**WORK TO BE COMPLETED:** Read through the material below and find each line that has the word "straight"; copy it.

☆ ☆ ☆ ☆ ☆

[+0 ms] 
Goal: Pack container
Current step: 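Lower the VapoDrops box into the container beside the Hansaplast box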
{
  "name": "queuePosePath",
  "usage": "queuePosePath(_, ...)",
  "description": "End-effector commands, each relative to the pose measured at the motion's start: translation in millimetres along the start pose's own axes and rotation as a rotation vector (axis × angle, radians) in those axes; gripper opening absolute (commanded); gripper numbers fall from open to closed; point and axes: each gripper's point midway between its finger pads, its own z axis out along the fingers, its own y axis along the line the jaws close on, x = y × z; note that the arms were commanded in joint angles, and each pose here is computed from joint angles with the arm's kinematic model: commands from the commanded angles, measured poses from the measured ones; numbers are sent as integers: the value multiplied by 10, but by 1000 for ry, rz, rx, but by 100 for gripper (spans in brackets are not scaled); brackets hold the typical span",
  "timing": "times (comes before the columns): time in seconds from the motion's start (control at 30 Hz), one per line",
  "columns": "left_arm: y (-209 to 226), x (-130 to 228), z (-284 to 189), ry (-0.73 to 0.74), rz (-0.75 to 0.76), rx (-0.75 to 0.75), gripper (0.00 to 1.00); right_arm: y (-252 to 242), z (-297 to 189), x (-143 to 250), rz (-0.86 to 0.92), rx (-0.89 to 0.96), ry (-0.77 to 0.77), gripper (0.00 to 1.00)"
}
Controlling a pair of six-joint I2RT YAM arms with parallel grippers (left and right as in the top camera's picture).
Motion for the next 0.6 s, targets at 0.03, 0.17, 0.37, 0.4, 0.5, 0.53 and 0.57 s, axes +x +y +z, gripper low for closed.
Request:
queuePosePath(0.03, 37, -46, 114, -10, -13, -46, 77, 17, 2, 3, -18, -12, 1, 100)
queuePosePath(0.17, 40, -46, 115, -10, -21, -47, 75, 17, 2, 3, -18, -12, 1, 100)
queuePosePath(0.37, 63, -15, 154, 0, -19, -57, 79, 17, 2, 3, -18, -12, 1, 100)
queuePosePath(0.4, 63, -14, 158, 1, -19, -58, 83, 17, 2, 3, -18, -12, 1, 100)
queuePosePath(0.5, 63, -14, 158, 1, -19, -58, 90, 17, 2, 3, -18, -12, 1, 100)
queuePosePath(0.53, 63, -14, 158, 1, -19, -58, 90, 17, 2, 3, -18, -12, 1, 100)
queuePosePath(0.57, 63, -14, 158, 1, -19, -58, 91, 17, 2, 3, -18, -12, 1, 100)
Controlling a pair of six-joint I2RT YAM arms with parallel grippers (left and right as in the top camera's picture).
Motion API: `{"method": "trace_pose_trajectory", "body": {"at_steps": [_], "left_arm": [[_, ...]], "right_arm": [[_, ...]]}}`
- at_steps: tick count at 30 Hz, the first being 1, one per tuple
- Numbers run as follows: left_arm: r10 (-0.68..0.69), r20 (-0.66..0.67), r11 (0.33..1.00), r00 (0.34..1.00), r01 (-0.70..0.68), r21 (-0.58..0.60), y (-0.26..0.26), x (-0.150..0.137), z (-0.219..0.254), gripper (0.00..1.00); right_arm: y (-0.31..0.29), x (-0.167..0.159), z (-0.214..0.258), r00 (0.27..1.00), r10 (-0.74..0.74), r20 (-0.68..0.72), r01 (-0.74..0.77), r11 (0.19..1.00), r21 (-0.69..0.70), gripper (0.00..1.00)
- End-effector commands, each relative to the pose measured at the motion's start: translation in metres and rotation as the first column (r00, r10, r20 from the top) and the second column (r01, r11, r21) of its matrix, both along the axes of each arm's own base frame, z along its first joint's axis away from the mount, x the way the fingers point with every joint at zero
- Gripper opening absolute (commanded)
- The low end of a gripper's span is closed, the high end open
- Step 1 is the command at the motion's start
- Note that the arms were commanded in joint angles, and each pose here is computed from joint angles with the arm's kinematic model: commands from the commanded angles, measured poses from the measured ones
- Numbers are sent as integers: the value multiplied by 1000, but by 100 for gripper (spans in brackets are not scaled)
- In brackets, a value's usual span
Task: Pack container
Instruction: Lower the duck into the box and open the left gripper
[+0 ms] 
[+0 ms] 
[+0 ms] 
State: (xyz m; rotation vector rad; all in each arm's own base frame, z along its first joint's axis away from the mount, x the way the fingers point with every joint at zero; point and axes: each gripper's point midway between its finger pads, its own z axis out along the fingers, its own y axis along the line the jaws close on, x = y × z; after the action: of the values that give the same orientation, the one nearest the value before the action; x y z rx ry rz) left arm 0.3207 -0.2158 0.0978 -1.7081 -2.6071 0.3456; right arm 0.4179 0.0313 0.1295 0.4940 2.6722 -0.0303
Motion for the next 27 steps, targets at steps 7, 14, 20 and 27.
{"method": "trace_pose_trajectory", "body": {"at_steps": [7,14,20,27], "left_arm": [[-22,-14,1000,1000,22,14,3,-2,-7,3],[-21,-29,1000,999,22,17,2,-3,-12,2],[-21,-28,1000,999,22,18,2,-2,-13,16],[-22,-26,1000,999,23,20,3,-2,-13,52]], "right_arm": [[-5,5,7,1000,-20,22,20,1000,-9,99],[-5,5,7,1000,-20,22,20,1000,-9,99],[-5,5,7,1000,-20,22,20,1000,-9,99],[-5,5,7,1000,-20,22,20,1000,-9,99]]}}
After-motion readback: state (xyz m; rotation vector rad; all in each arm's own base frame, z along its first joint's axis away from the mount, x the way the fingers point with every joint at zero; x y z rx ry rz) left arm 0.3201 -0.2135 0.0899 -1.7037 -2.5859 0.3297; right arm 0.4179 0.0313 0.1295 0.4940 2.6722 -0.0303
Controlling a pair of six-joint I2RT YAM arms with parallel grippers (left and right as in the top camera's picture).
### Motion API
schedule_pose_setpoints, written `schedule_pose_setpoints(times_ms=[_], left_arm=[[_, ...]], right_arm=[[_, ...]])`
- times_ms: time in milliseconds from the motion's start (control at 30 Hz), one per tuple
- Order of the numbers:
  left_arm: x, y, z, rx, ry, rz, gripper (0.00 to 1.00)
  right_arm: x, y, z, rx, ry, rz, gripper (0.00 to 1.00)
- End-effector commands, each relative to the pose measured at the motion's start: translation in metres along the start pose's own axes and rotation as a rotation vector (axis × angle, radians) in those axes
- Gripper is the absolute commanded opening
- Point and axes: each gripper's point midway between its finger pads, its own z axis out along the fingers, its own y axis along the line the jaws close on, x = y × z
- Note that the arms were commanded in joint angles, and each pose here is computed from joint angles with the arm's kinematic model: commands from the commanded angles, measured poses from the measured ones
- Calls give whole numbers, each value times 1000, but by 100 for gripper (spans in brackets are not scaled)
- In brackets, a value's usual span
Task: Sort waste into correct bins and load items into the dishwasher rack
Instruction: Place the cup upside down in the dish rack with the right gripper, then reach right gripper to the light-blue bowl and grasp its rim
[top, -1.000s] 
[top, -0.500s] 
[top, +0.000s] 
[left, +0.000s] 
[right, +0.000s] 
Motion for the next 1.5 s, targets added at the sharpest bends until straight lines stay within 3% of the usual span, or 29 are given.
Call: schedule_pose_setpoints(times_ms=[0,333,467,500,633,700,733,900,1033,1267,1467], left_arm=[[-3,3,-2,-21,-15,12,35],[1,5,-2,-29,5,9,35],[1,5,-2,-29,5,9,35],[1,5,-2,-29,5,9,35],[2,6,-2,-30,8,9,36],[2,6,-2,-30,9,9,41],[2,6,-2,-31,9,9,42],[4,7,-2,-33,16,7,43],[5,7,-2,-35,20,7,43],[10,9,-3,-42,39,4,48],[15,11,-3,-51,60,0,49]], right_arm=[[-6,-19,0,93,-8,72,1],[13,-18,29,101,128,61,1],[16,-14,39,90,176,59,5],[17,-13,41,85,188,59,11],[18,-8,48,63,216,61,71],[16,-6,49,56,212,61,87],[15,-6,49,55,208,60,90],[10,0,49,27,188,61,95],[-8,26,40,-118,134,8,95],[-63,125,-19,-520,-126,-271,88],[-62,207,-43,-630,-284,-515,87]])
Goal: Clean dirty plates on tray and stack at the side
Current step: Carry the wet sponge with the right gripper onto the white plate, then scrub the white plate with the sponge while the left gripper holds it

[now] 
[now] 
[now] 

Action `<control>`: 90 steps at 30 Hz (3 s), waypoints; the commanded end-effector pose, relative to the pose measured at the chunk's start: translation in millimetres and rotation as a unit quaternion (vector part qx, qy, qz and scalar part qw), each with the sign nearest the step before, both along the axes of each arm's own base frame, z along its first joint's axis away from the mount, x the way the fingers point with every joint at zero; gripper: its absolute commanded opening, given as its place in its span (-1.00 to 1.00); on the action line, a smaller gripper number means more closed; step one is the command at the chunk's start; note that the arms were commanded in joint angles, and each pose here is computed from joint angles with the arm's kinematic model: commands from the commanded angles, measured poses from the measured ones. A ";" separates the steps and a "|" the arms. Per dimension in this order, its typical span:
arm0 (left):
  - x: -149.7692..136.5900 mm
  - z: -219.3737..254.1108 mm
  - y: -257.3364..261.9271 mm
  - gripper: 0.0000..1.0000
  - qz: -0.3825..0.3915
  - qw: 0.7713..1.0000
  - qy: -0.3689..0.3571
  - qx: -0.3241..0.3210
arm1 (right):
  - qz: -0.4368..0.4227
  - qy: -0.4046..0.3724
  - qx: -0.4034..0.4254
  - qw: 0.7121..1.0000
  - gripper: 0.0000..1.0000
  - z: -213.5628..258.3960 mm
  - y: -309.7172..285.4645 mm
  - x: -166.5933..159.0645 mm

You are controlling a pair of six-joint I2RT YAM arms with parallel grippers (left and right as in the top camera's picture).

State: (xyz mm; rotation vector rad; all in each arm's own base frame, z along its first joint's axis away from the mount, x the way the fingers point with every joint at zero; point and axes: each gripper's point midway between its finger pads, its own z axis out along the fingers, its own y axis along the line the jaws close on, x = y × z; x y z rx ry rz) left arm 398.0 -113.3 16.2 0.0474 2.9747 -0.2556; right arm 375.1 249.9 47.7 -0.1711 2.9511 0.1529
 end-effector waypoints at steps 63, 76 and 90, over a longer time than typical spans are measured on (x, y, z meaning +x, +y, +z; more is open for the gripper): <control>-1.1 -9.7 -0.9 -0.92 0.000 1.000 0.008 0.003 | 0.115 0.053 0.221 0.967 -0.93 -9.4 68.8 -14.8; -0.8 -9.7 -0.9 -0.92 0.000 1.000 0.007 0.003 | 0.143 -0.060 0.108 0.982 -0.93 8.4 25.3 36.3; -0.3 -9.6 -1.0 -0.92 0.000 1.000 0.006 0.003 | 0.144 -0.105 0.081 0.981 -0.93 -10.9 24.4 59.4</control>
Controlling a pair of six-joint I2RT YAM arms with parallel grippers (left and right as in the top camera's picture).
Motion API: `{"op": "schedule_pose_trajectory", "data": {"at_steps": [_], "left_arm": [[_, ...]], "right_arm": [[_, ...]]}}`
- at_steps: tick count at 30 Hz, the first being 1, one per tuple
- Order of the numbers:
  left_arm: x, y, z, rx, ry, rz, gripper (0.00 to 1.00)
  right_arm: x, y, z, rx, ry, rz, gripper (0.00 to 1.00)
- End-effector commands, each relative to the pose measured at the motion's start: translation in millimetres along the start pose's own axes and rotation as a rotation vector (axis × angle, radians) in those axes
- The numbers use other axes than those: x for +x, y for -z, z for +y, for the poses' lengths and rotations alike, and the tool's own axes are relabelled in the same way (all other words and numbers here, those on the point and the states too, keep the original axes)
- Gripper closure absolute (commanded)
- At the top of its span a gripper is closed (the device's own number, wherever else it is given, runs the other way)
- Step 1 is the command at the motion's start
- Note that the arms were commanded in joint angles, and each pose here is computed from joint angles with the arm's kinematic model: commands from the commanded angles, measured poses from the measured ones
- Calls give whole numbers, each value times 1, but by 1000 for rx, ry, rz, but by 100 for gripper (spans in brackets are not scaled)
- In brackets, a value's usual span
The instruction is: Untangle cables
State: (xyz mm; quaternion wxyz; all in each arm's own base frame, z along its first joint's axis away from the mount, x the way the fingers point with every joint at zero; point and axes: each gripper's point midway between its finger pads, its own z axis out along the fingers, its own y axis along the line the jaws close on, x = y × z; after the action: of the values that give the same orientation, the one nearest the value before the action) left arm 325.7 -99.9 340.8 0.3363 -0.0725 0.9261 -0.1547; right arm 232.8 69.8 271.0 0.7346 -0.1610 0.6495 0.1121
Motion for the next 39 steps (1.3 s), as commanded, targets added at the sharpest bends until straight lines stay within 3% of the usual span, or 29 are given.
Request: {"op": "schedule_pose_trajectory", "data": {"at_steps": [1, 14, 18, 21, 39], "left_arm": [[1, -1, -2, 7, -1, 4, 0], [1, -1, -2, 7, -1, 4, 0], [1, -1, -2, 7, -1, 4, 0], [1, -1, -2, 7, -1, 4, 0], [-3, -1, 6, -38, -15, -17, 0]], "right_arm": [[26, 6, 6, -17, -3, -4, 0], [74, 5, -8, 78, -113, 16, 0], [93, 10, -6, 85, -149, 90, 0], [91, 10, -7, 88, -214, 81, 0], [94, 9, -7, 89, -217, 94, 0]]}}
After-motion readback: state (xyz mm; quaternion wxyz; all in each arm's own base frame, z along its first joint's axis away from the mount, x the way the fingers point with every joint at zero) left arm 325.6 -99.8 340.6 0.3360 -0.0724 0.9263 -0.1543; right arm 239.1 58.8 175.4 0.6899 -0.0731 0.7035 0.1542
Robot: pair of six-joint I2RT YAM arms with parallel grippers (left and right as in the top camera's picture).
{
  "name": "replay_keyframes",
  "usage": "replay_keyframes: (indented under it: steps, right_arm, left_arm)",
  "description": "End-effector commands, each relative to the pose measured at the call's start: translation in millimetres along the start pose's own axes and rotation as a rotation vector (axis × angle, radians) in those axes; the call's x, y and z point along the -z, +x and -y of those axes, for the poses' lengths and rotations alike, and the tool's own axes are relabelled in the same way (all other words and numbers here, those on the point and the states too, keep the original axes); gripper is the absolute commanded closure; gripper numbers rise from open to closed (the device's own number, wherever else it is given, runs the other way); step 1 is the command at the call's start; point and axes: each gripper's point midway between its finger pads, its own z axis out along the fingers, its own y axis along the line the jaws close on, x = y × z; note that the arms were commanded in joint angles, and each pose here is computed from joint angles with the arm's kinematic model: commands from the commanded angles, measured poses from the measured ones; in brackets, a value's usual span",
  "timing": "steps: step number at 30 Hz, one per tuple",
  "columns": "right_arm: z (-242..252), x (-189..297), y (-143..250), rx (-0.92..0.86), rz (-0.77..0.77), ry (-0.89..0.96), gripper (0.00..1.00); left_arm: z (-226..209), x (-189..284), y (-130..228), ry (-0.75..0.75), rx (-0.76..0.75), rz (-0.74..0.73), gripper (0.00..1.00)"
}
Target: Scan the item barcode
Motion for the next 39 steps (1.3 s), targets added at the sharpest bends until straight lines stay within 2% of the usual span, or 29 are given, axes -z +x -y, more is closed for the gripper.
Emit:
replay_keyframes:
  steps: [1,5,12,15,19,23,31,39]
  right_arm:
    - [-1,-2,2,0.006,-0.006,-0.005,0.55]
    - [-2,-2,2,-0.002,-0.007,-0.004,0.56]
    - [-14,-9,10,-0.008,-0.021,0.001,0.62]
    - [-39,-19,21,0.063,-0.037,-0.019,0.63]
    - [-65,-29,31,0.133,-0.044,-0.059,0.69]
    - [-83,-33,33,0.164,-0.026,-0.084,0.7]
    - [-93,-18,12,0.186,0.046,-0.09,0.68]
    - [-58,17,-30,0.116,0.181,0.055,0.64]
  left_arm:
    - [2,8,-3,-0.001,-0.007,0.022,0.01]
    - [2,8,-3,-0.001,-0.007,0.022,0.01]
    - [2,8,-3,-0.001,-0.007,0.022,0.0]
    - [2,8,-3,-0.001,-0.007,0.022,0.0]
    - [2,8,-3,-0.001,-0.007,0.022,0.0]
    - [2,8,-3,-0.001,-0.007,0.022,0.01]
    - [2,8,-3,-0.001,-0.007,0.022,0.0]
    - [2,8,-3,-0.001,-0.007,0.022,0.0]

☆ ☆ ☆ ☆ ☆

**EXPECTED ANSWER:**
Motion for the next 1.5 s, targets added at the sharpest bends until straight lines stay within 3% of the usual span, or 29 are given.
Motion for the next 39 steps (1.3 s), as commanded, targets added at the sharpest bends until straight lines stay within 3% of the usual span, or 29 are given.
Motion for the next 39 steps (1.3 s), targets added at the sharpest bends until straight lines stay within 2% of the usual span, or 29 are given, axes -z +x -y, more is closed for the gripper.

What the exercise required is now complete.